MR imaging-guided focused US ablation of breast cancer: histopathologic assessment of effectiveness-- initial experience.

PURPOSE To evaluate the effectiveness of noninvasive magnetic resonance (MR) imaging-guided focused ultrasonographic (US) ablation of breast carcinomas. MATERIALS AND METHODS Before undergoing tumor resection, 12 patients with invasive breast carcinomas were treated with MR imaging-guided focused US ablation consisting of multiple sonications of targeted points that were monitored with temperature-sensitive MR imaging. The patients were treated with either one of two focused US systems.
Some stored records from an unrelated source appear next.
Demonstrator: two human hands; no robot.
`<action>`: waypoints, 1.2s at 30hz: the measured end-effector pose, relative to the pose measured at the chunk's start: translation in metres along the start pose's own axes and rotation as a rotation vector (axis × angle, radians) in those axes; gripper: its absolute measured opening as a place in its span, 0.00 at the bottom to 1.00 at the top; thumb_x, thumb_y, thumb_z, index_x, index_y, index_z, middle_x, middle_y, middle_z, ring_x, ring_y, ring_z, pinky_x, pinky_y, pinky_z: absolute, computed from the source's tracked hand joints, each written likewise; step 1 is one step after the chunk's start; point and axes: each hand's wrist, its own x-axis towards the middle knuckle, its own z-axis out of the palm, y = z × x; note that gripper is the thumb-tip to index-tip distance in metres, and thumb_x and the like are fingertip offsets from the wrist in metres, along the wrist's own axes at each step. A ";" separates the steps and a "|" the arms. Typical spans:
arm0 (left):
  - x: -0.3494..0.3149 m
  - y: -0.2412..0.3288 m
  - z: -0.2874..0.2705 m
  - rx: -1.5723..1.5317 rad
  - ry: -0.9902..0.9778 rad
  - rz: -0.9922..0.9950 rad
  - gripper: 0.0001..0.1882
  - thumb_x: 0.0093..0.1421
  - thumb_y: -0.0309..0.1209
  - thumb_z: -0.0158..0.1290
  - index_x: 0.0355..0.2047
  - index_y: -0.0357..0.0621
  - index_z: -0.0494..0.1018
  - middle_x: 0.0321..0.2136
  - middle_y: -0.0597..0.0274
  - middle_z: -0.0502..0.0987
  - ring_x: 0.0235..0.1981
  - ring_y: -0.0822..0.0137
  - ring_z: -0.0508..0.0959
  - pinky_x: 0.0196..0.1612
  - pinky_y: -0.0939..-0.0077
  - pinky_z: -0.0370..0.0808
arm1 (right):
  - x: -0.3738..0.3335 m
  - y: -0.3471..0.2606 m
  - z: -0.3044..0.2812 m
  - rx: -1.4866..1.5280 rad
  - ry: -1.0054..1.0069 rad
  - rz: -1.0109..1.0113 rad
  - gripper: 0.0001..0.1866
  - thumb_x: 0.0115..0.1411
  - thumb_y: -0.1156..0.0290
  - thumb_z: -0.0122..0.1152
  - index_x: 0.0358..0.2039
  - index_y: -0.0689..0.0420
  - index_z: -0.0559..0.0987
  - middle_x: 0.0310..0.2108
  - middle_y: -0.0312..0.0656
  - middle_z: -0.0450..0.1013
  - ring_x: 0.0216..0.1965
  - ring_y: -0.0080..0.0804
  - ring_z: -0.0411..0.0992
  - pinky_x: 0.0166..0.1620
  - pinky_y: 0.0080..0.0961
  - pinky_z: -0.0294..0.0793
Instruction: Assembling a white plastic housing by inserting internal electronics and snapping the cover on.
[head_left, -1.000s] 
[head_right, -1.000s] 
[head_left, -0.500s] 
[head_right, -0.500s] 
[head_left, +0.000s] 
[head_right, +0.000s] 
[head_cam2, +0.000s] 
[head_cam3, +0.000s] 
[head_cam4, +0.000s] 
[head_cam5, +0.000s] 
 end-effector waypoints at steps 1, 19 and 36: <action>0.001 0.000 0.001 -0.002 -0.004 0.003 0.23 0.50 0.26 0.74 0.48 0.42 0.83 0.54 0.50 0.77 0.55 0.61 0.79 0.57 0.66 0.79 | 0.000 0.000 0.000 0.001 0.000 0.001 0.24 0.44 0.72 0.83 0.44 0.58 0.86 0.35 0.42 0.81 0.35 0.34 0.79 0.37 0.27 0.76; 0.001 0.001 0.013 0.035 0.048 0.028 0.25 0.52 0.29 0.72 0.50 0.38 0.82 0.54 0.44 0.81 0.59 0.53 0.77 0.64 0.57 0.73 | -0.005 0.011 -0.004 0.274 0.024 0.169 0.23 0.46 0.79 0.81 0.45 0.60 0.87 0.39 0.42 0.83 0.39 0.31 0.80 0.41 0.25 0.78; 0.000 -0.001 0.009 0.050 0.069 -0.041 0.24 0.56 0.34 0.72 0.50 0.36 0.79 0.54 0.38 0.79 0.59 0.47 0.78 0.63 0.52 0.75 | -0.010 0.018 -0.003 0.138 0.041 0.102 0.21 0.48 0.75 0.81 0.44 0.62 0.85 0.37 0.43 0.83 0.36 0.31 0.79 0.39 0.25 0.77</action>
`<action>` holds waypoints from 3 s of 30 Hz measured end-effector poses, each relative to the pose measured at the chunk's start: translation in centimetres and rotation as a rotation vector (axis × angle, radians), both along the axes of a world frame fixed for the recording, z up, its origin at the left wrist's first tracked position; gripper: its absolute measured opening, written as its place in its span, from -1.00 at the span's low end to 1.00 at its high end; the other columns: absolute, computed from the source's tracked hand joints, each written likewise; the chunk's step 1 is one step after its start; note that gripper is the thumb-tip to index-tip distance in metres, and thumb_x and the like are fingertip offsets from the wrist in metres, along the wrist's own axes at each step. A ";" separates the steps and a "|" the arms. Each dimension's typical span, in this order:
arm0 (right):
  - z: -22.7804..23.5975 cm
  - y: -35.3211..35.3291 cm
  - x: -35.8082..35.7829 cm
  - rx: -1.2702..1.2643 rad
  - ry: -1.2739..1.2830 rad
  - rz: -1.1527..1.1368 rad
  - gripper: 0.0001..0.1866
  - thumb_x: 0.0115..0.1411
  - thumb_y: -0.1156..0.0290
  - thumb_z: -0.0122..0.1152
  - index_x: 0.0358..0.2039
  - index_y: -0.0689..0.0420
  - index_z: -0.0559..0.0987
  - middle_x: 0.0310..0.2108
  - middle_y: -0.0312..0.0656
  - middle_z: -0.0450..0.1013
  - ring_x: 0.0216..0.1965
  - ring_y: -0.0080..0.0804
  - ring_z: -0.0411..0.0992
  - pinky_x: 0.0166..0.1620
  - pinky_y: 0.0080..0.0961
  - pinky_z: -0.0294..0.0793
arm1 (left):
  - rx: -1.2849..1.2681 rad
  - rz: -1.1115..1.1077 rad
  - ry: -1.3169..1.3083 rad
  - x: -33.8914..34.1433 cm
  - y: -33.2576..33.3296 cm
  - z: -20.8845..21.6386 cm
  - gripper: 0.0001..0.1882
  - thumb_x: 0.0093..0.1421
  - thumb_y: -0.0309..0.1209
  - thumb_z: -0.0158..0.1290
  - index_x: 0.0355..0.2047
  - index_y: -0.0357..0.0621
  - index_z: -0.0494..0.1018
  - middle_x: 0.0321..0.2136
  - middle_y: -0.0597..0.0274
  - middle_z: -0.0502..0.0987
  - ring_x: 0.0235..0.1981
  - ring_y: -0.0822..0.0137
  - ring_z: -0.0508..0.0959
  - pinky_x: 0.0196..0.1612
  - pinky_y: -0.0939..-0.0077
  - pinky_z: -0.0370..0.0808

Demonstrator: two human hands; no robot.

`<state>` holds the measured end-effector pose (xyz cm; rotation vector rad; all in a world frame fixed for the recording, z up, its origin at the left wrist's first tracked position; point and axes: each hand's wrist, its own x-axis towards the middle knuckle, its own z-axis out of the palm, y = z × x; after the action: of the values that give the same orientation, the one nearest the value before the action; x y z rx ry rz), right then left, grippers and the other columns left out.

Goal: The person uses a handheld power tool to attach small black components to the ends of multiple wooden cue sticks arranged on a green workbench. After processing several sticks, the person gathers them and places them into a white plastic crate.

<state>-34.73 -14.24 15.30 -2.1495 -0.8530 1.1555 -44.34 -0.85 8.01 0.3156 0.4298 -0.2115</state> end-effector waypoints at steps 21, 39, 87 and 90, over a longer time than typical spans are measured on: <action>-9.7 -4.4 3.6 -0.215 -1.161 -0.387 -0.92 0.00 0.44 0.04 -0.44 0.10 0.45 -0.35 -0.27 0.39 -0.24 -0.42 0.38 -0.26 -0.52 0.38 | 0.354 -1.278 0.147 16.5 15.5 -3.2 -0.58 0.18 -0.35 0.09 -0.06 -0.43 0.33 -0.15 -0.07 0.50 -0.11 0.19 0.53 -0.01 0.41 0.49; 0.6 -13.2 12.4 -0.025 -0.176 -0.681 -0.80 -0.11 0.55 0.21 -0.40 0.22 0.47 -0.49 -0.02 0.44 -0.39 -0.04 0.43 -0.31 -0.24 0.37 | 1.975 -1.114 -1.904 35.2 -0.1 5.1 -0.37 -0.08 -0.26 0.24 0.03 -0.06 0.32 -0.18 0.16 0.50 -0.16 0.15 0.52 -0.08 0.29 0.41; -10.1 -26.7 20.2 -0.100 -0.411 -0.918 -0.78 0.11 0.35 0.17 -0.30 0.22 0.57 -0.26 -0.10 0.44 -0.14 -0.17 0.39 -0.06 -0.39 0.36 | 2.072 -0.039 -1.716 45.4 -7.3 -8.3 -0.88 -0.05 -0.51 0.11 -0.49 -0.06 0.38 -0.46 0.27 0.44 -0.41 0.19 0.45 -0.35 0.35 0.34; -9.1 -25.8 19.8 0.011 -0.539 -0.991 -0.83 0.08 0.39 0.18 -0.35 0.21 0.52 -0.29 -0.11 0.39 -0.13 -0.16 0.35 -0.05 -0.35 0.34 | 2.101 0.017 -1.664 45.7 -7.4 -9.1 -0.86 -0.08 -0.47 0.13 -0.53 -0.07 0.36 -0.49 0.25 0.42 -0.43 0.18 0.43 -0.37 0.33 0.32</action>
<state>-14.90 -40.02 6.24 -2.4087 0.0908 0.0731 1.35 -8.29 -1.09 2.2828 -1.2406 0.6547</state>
The effectiveness of the treatment was determined at histopathologic analysis of the resected mass that was performed to determine the volumes of necrosed and residual tumor. Complications resulting from the procedure were assessed by means of questionnaires, medical examinations, and MR image analysis. RESULTS US ablation was well tolerated by the patients, and with the exception of minor skin burns in two patients, no complications occurred. Histopathologic analysis of resected tumor sections enabled quantification of the amount of necrosed and residual tumor and visualization of the surrounding hemorrhage. In three patients treated with one of the US systems, a mean of 46.7% of the tumor was within the targeted zone and a mean of 43.3% of the cancer tissue was necrosed. In nine patients treated with the other US system, a mean of 95.6% of the tumor was within the targeted zone and a mean of 88.3% of the cancer tissue was necrosed. Residual tumor was identified predominantly at the periphery of the tumor mass; this indicated the need to increase the total targeted area (ie, with an increased number of sonications). CONCLUSION Thermal coagulation of small breast tumors by means of MR imaging-guided focused US appears to be a promising noninvasive ablation procedure.